BSG zu Hartz-IV-Rückzahlungspflicht wegen sozialwidrigen Verhaltens: Gesetzes-Klarstellung war keine Klarstellung
09.02.2017
Kassel (jur). Jobcenter dürfen eine am 1. August 2016 eingeführte Gesetzesverschärfung zur Hartz-IV-Rückzahlung wegen sozialwidrigen Verhaltens eines Hartz-IV-Beziehers nicht auch schon für vorhergehende Zeiträume anwenden. Dies hat das Bundessozialgericht (BSG) in Kassel am Mittwoch, 8. Februar 2017, entschieden und damit einem Hartz-IV-Bezieher aus dem Landkreis Emsland recht gegeben (Az.: B 14 AS 3/16 R). Die vom Gesetzgeber als „Klarstellung“ bezeichnete Änderung sei tatsächlich eine Neuregelung gewesen, die nicht rückwirkend angewandt werden dürfe.
Der Mann erhielt 2011 Arbeitslosengeld II. Als er einen Job als Schweißer in einer Zeitarbeitsfirma fand, war er weiter auf aufstockende Hartz-IV-Leistungen angewiesen. Doch als der Mann vorwiegend anderen Tätigkeiten als dem Schweißen nachgehen sollte, kündigte er. Zuvor hatte er beim Jobcenter seine Kündigungsabsicht bereits kundgetan.
Die Behörde wies ihn darauf hin, dass die Kündigung zu Sanktionen führen werde. Es folgte dann eine Kürzung des Arbeitslosengeldes II um 30 Prozent.
Ein Jahr später kam für den mittlerweile in Lohn und Brot stehenden Mann zusätzlich noch eine dicke Rechnung. Das Jobcenter warf ihm vor, sich damals „sozialwidrig“ verhalten zu haben. Daher müsse er die wegen seiner Kündigung erhaltenen Hartz-IV-Leistungen wieder zurückzahlen. Im Streit standen zunächst mehrere Tausend Euro.

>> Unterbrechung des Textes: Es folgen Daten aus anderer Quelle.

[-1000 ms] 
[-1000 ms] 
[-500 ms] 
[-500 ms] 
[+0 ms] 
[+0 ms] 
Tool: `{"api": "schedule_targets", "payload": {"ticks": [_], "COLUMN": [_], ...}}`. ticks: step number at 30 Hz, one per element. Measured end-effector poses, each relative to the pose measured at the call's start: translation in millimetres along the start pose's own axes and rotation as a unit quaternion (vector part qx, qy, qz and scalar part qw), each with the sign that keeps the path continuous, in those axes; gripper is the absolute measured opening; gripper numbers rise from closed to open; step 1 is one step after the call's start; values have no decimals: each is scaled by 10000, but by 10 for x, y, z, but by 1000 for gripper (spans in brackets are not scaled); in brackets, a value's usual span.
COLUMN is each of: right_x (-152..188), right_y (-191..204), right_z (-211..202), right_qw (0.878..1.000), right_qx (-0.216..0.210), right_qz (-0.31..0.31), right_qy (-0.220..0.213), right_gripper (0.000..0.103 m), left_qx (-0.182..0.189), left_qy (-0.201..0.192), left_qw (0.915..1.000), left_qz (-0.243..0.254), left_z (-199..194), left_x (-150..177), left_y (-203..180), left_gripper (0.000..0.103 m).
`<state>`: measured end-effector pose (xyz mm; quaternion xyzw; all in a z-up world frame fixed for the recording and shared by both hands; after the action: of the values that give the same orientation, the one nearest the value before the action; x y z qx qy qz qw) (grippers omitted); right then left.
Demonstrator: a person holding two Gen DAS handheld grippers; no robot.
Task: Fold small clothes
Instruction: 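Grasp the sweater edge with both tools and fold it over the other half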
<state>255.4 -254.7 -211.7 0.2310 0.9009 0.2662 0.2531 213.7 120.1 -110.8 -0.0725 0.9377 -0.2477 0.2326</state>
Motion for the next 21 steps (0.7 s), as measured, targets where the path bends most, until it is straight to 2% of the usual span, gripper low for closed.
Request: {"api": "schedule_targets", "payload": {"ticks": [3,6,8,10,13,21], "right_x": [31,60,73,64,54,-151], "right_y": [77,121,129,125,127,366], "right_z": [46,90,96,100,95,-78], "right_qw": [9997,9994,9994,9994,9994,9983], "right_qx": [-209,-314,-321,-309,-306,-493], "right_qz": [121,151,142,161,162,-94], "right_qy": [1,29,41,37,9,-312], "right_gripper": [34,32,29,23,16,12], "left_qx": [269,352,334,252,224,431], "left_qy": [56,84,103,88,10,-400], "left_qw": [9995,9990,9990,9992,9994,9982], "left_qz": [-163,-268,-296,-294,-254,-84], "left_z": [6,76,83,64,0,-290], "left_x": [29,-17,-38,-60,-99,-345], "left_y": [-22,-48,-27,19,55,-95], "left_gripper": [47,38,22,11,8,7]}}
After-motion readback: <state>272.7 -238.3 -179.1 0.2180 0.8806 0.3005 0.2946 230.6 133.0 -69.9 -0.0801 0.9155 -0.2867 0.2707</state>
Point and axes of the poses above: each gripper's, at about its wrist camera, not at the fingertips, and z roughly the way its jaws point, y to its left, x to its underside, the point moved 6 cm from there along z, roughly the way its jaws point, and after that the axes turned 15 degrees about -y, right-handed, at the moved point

Das Jobcenter warf ihm vor, dass er seine Hilfebedürftigkeit mit seiner Kündigung „herbeigeführt“ habe.
Sein Einwand, dass er als Hartz-IV-Aufstocker auch während seiner Beschäftigung ohnehin hilfebedürftig war und er die Hilfebedürftigkeit daher nicht „herbeigeführt“ habe, ließ das Jobcenter nicht gelten. Die Behörde verwies schließlich auf ein ab 1. August 2016 eingeführte Gesetzesänderung, die laut Begründung eine „Klarstellung“ sein sollte. Danach könne auch derjenige sozialwidrig handeln, der seine Hilfebedürftigkeit nicht nur „herbeigeführt, sondern auch „aufrechterhalten“ hat. Dies sei hier der Fall gewesen.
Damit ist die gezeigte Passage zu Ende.